TASK INSTRUCTIONS: Please set down the data word for word; images do not go in the copy.

:::

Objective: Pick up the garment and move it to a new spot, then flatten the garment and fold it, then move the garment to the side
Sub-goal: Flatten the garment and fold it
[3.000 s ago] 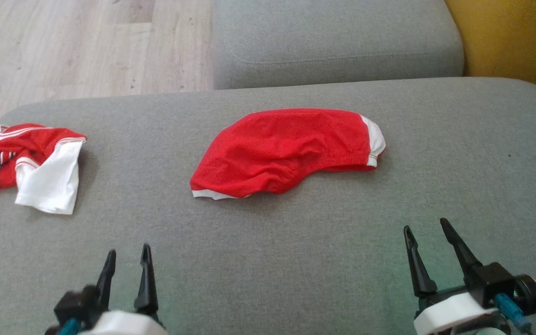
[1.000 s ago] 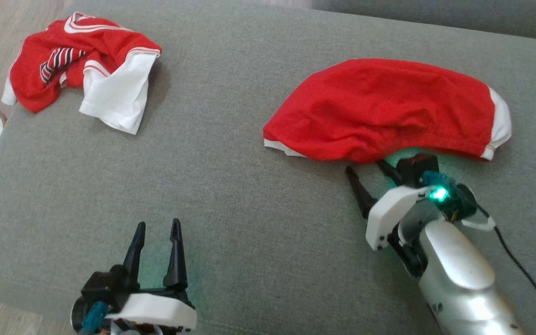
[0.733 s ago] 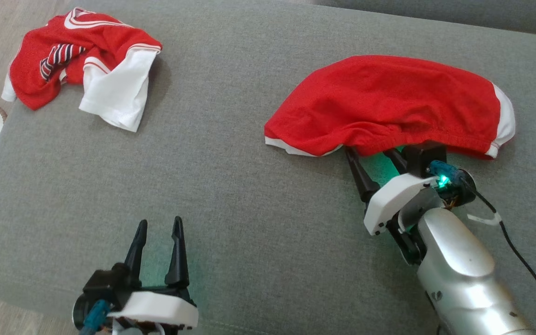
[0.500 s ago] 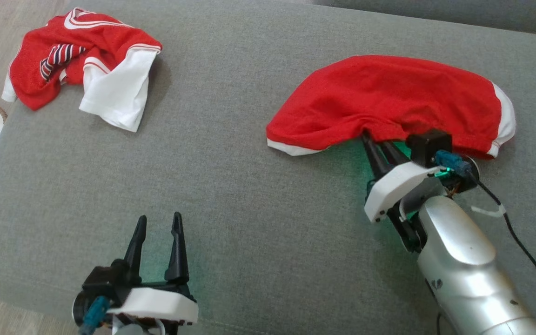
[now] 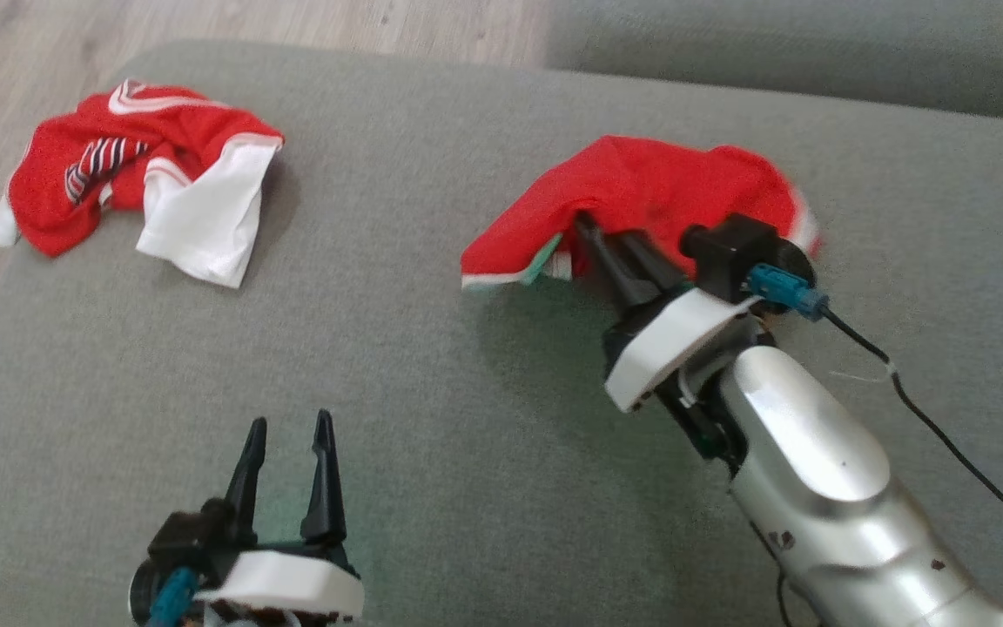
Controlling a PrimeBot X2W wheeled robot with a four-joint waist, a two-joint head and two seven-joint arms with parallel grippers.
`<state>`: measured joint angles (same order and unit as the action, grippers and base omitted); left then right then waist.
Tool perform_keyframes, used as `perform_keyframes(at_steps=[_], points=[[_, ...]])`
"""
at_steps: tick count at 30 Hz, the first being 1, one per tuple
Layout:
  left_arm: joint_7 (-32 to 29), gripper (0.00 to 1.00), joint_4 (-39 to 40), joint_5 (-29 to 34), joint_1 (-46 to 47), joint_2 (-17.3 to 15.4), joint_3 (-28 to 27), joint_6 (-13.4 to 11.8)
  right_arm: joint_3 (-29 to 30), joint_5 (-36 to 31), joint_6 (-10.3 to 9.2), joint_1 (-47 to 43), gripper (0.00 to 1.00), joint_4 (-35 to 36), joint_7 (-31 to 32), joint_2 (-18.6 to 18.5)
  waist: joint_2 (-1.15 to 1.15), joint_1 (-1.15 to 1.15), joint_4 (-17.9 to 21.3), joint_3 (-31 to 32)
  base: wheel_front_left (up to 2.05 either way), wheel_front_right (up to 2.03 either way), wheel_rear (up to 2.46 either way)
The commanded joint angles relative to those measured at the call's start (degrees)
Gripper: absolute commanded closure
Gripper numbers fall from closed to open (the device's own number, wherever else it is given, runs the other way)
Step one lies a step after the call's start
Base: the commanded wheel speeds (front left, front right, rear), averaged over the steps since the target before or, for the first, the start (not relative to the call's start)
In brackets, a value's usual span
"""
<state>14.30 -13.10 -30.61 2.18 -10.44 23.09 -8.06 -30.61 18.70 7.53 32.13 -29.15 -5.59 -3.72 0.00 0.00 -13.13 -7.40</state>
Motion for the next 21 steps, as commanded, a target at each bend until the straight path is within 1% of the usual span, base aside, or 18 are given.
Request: perform_keyframes(at_steps=[1, 4, 6, 8, 11, 15, 18, 21], points=[[0.7, 0.0, 1.28, 0.43, 0.31, -0.5, -2.25, 0.09, -1.39, 0.84, -0.04, 0.42, 1.0, 3.78, 0.78, 0.84, 0.0, 0.0, 1.39, 1.98, 0.0, 0.0, 0.0], [0.7, 0.0, 1.39, 0.39, -0.5, -0.78, -2.36, -0.02, -3.13, 2.19, -0.04, -0.73, 1.0, 10.19, 3.26, 0.84, 0.0, 0.0, 2.64, 4.17, 0.0, 0.0, 0.0], [0.68, 0.0, 1.6, 0.31, -1.11, -1.02, -2.43, -0.16, -3.24, 3.0, -0.04, -1.59, 1.0, 14.61, 4.94, 0.84, 0.0, 0.0, 3.57, 5.64, 0.0, 0.0, 0.0], [0.58, 0.0, 1.9, 0.17, -1.78, -1.29, -2.55, -0.39, -2.18, 3.92, -0.04, -2.83, 1.0, 18.65, 6.97, 0.84, 0.0, 0.0, 4.52, 7.05, 0.0, 0.0, 0.0], [0.35, 0.0, 2.56, 0.03, -2.61, -1.67, -2.64, -0.71, 1.67, 3.58, -0.04, -5.32, 1.0, 22.83, 11.17, 0.84, 0.0, 0.0, 5.79, 8.38, 0.0, 0.0, 0.0], [0.01, 0.0, 3.54, 0.0, -3.0, -1.82, -2.34, -0.9, 9.23, -0.08, -0.04, -9.72, 1.0, 23.42, 17.89, 0.84, 0.0, 0.0, 6.76, 8.41, 0.0, 0.0, 0.0], [-0.11, 0.0, 3.91, -0.01, -2.95, -1.77, -1.98, -0.83, 14.64, -2.79, -0.04, -12.95, 1.0, 21.2, 22.03, 0.84, 0.0, 0.0, 7.0, 7.63, 0.0, 0.0, 0.0], [-0.15, 0.0, 4.1, 0.05, -2.64, -1.69, -1.65, -0.76, 19.77, -5.72, -0.04, -15.19, 1.0, 18.51, 24.26, 0.84, 0.0, 0.0, 6.99, 6.28, 0.0, 0.0, 0.0]])
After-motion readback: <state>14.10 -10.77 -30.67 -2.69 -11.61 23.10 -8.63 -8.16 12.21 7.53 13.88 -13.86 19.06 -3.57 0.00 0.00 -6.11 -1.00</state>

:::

EXERCISE RESPONSE:
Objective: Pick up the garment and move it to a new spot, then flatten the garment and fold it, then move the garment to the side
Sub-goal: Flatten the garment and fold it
[3.000 s ago] 
[1.000 s ago] 
[0.733 s ago] 
[0.500 s ago] 
[now] 
Controlling a PrimeBot X2W wheeled robot with a four-joint waist, a two-joint head and two seven-joint arms with parallel grippers.
`<state>`: measured joint angles (same order and unit as the action, grippers and base omitted); left then right then waist.
Tool perform_keyframes, used as `perform_keyframes(at_steps=[_], points=[[_, ...]])`
"""
at_steps: tick count at 30 Hz, the first being 1, one per tuple
Layout:
  left_arm: joint_7 (-32 to 29), gripper (0.00 to 1.00), joint_4 (-39 to 40), joint_5 (-29 to 34), joint_1 (-46 to 47), joint_2 (-17.3 to 15.4), joint_3 (-28 to 27), joint_6 (-13.4 to 11.8)
  right_arm: joint_3 (-29 to 30), joint_5 (-36 to 31), joint_6 (-10.3 to 9.2), joint_1 (-47 to 43), gripper (0.00 to 1.00), joint_4 (-35 to 36), joint_7 (-31 to 32), joint_2 (-18.6 to 18.5)
  waist: joint_2 (-1.15 to 1.15), joint_1 (-1.15 to 1.15), joint_4 (-17.9 to 21.3), joint_3 (-31 to 32)
  base: wheel_front_left (up to 2.05 either way), wheel_front_right (up to 2.03 either way), wheel_rear (up to 2.46 either way)
The commanded joint angles relative to those measured at the call's start (degrees)
Gripper: absolute commanded closure
Gripper numbers fall from closed to open (the device's own number, wherever else it is given, runs the other way)
Step one lies a step after the call's start
Base: the commanded wheel speeds (front left, front right, rear), averaged over the steps since the target before or, for the first, the start (not relative to the call's start)
In brackets, a value's usual span
"""
<state>14.30 -13.10 -30.61 2.18 -10.44 23.09 -8.06 -30.61 18.70 7.53 32.13 -29.15 -5.59 -3.72 0.00 0.00 -13.13 -7.40</state>
Motion for the next 21 steps, as commanded, a target at each bend until the straight path is within 1% of the usual span, base aside, or 18 are given.
Request: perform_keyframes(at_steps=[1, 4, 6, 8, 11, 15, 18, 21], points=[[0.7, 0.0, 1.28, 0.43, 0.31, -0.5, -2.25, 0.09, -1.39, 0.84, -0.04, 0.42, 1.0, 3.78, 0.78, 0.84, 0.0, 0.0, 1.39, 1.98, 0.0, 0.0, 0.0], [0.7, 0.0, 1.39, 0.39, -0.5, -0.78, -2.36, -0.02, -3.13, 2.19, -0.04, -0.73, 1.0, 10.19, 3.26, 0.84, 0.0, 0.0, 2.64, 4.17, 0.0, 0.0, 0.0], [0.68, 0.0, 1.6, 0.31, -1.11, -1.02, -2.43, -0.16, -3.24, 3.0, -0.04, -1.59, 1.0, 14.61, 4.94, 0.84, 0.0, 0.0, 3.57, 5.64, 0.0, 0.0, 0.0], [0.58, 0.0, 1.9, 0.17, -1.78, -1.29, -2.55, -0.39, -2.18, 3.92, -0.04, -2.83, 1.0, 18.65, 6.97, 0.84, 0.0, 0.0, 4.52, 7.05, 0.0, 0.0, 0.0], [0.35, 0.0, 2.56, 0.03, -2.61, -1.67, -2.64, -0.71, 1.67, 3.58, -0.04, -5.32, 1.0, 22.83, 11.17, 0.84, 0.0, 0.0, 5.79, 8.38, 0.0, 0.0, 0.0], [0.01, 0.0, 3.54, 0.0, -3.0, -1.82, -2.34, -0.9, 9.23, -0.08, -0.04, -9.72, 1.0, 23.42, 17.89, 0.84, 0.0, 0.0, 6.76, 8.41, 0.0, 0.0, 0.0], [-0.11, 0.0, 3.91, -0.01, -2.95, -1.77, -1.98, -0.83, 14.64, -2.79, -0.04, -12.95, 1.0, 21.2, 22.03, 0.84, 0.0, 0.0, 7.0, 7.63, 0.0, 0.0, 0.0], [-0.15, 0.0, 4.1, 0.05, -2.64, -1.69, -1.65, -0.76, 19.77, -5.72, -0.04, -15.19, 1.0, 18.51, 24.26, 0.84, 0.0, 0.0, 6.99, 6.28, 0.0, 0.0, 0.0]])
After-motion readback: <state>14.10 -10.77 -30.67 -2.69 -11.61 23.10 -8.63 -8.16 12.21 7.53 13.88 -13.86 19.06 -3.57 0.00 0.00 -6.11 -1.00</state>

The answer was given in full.